Kieran Hurley: BEATS

Kieran Hurley, BEATS

Johnno McCreadie is 15 and lives in Livingston, Scotland. His friend Spanner is a bit of a bad laddie; his mum Alison is worried about those boys, about drugs. The D-man, a techno-head from the south of England, is taking Johnno and Spanner to a rave, Johnno’s first ever. Robert Dunlop is a policeman haunted by his own father; he will encounter Johnno not as a discontented 15 year-old son but as a hooded youth, a hooligan who needs to be taught a lesson.

Set in Livingston, a down and out town in Scotland with bitumen pavements, Kieran Hurley’s BEATS tells us a story about rave culture in the early 90s – specifically in 1994 when the Criminal Justice Act outlawed raves with legislation that banned ‘public gatherings around amplified music characterised by the emission of a succession of repetitive beats’. It is told with the help of a live DJ/VJ and a collection of incredibly detailed characters delivered by Kieran in an understated performance incorporating swift and stunning accent shifts and a very evocative use of props.

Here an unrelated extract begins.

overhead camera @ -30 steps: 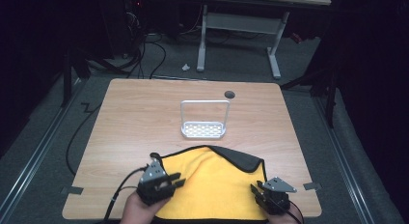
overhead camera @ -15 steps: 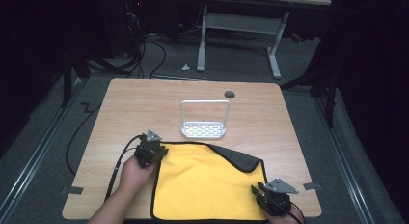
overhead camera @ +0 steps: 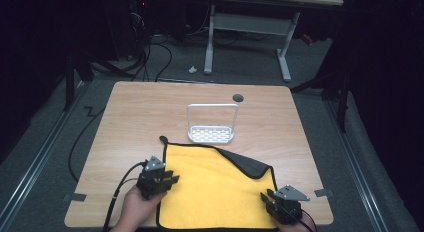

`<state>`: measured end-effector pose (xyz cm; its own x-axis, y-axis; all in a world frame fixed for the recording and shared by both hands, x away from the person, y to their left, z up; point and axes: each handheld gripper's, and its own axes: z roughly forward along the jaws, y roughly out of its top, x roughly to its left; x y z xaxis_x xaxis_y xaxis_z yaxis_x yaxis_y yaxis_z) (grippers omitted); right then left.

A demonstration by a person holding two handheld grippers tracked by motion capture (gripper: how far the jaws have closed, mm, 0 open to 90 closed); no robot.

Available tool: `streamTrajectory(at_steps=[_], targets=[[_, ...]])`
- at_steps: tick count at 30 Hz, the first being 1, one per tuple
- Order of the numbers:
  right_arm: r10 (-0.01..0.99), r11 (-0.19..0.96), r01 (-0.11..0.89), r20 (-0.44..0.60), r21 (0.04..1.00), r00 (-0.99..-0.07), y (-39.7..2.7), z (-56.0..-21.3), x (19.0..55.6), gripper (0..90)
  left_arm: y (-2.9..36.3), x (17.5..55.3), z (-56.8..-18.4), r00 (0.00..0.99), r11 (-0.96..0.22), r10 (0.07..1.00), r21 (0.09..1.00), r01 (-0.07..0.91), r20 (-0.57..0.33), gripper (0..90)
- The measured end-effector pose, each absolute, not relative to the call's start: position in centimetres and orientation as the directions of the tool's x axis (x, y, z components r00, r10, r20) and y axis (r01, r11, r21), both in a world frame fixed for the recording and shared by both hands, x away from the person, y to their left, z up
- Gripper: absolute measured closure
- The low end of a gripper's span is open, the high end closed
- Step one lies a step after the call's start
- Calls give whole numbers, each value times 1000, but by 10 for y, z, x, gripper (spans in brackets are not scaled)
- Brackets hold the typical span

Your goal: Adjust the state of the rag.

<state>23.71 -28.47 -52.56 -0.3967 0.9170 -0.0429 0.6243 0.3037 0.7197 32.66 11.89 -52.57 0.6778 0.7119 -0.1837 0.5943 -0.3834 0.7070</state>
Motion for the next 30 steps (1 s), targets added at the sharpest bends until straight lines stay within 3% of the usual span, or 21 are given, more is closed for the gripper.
streamTrajectory(at_steps=[4,6,10,15,21,24,30], targets=[[921,284,637,-20,716,-388,-284,-523,228,675,126,304,-527,682,-383,709,714,586,-179,628],[913,283,590,-24,757,-407,-277,-516,227,653,135,296,-528,670,-365,721,723,587,-180,628],[901,302,561,-39,771,-432,-264,-512,238,617,138,299,-529,672,-393,732,733,555,-117,640],[889,350,534,-92,770,-450,-245,-506,268,598,142,312,-531,657,-371,745,749,549,-113,644],[877,419,590,-139,691,-459,-227,-521,300,587,148,319,-533,659,-342,737,756,558,-152,648],[888,402,598,-136,694,-439,-232,-521,303,802,149,320,-533,667,-347,729,755,556,-156,647],[907,382,565,-179,731,-382,-247,-506,314,823,150,321,-533,670,-348,724,753,558,-162,646]])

Sitting in the studio of the Bristol Old Vic my body is transported to another place, to a place with massive speakers, lights that blind my eyes, and a bass that shakes my bones. The recreation of this environment is strongly affecting; I am excited and now connected to a me that jumps in a crowd that worships music. Kieran Hurley uses this atmosphere to send us hurtling through a tale of rave beats and techno music that strives to create euphoria. Each character is truly believable and has their own identifiable charm. Kieran brings a particularly emotive attention to the character of Johnno’s mum, Alison: waiting for him when he doesn’t return home; making a list of all the things she could do when he gets back, wrapped up with worry and love.

The policeman’s conversations with his dead father allow us access to what came before all this – the 80s, the strikes and demolitions, the run up to a generational mentality fit for rave culture. The writing sets the context effortlessly – the sense that everything has happened in the past, that there is nothing left for a current or future generation. This is where Johnno comes from, a place of depression and boredom: as Johnno says before leaving with his friends to his first rave, ‘What about me?’

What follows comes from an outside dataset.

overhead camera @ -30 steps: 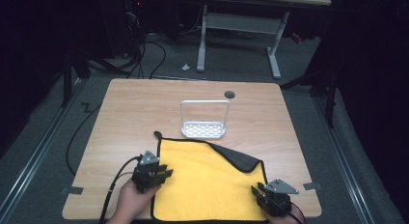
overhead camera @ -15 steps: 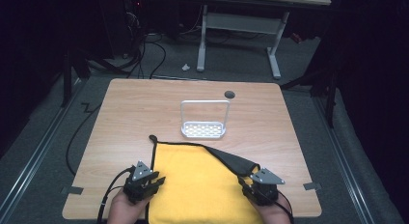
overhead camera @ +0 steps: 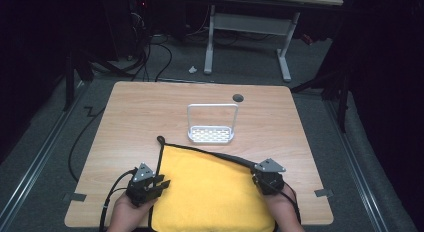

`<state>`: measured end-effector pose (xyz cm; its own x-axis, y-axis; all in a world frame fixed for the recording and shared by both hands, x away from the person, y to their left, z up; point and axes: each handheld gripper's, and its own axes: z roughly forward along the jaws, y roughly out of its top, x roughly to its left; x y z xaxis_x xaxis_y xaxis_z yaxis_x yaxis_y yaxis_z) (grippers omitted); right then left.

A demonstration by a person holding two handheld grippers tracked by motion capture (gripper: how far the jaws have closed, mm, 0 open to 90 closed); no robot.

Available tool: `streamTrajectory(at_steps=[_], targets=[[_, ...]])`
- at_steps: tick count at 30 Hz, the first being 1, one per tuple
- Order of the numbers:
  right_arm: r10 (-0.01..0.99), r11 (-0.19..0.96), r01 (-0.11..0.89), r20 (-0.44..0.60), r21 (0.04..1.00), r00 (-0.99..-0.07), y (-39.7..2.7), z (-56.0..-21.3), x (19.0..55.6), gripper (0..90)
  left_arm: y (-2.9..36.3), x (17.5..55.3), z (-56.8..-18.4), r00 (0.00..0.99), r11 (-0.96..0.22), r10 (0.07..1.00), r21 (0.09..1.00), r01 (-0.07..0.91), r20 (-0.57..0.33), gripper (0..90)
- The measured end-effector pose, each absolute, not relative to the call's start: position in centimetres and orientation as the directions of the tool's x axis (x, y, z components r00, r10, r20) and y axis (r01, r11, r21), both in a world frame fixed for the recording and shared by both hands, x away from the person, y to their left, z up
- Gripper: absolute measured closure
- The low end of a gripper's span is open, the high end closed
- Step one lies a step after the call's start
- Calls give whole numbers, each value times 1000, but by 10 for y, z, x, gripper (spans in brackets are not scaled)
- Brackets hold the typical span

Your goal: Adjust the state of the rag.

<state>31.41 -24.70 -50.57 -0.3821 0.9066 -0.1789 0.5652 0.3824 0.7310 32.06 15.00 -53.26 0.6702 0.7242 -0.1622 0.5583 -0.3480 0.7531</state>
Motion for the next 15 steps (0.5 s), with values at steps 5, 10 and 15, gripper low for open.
streamTrajectory(at_steps=[5,10,15], targets=[[931,337,585,-170,737,-323,-261,-500,341,785,150,321,-533,671,-345,722,753,560,-168,637],[964,251,597,-139,762,-228,-281,-494,367,624,151,320,-533,667,-332,723,756,564,-181,621],[963,238,583,-110,777,-246,-290,-486,342,624,151,321,-532,667,-325,717,748,579,-204,600]])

As the narrative enters the illegal rave and Johnno’s first experience of drugs is being played out for us, a huge, crude, bright red beating heart is projected onto the screen, like the readout from some video game. The part that drugs play within rave culture is an important area to stress; it is the reason for much of the condemnation of the subculture, and for the fear it causes within society. But Johnno is being taken over and is in love with it, with everything and everyone. A unity is formed with the crowd and in ecstasy Johnno repeats ‘what’s good for me, is good for you’. Suddenly he feels connected to something after so many nights of sitting shrouded in his green hoodie playing Zelda alone.

Kieran reveals fantastic empathy and understanding with all sides of the story, allowing us a completely rounded experience. The text neatly wraps itself up: the beginning that is cunningly delivered off mic, like a kind of introduction, weasels its way into the end of the narrative. ‘It means nothing, this is your lot, it means nothing, it means nothing,’ he says when it has become so clear that it does mean something – that this wave of music had a political drive that was counteracting a social oppression. By the end of the show it has come to mean something to us all, whether rave culture it was before our time or not.

Full of emotive touches and of historical and political importance, relatable and provocative, BEATS is a jam-packed story mixing up freedom, drugs, youth, police, music, family, friendship. Its expression of the hunt to feel like you have a place in this world, that you can belong, is utterly thrilling.